• _EXERCISE GOAL_:
Please repeat exactly the lines below from the one containing "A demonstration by" down to the one containing "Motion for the", both included, and nothing else.

• _RECORDED DATA_:
□ □ □
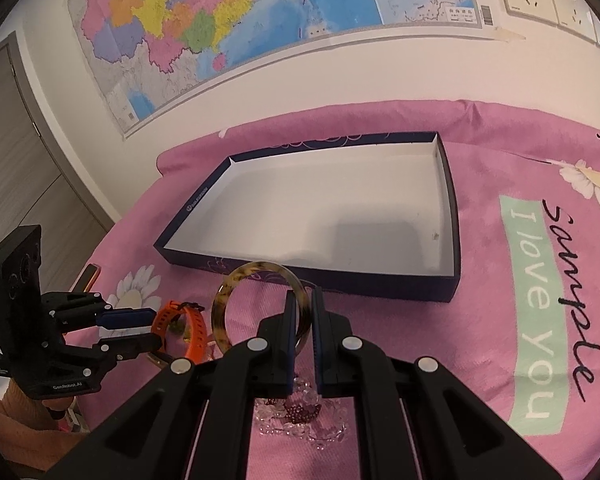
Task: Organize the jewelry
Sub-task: 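Lift the watch with the left tool while the right tool carries the bangle toward the box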
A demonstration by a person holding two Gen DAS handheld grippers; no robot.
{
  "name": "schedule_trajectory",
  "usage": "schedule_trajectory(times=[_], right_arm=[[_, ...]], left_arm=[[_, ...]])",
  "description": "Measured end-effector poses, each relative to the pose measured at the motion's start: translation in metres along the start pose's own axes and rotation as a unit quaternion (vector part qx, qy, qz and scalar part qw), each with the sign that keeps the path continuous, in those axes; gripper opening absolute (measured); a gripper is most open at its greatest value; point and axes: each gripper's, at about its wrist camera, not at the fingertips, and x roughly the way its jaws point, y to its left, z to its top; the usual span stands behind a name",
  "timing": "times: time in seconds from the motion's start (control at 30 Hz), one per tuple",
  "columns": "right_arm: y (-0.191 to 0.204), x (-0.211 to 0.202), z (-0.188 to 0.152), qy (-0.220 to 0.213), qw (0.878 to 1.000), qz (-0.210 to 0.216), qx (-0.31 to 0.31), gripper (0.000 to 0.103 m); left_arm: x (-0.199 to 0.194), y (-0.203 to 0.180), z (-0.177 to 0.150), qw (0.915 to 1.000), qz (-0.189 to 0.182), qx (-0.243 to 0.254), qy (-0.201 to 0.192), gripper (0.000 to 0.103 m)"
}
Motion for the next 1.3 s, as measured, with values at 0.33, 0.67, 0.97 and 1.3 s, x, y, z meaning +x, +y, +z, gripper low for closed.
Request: schedule_trajectory(times=[0.33,0.67,0.97,1.3], right_arm=[[-0.001,0.002,-0.002,0.002,1.000,0.006,0.003,0.006],[-0.001,0.002,-0.005,0.005,1.000,0.011,0.006,0.006],[0.000,0.004,-0.005,0.009,1.000,0.015,0.004,0.006],[0.001,-0.004,0.002,-0.005,1.000,0.013,-0.001,0.006]], left_arm=[[-0.001,0.007,-0.004,0.9996,0.009,-0.024,0.014,0.025],[0.004,0.009,-0.007,0.9989,0.009,-0.031,0.033,0.023],[0.015,0.005,-0.004,0.9990,0.020,-0.026,0.030,0.008],[-0.002,0.010,0.000,0.9992,0.006,-0.040,0.007,0.007]])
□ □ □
• _EXPECTED ANSWER_:
A demonstration by a person holding two Gen DAS handheld grippers; no robot.
{
  "name": "schedule_trajectory",
  "usage": "schedule_trajectory(times=[_], right_arm=[[_, ...]], left_arm=[[_, ...]])",
  "description": "Measured end-effector poses, each relative to the pose measured at the motion's start: translation in metres along the start pose's own axes and rotation as a unit quaternion (vector part qx, qy, qz and scalar part qw), each with the sign that keeps the path continuous, in those axes; gripper opening absolute (measured); a gripper is most open at its greatest value; point and axes: each gripper's, at about its wrist camera, not at the fingertips, and x roughly the way its jaws point, y to its left, z to its top; the usual span stands behind a name",
  "timing": "times: time in seconds from the motion's start (control at 30 Hz), one per tuple",
  "columns": "right_arm: y (-0.191 to 0.204), x (-0.211 to 0.202), z (-0.188 to 0.152), qy (-0.220 to 0.213), qw (0.878 to 1.000), qz (-0.210 to 0.216), qx (-0.31 to 0.31), gripper (0.000 to 0.103 m); left_arm: x (-0.199 to 0.194), y (-0.203 to 0.180), z (-0.177 to 0.150), qw (0.915 to 1.000), qz (-0.189 to 0.182), qx (-0.243 to 0.254), qy (-0.201 to 0.192), gripper (0.000 to 0.103 m)"
}
Motion for the next 1.3 s, as measured, with values at 0.33, 0.67, 0.97 and 1.3 s, x, y, z meaning +x, +y, +z, gripper low for closed.

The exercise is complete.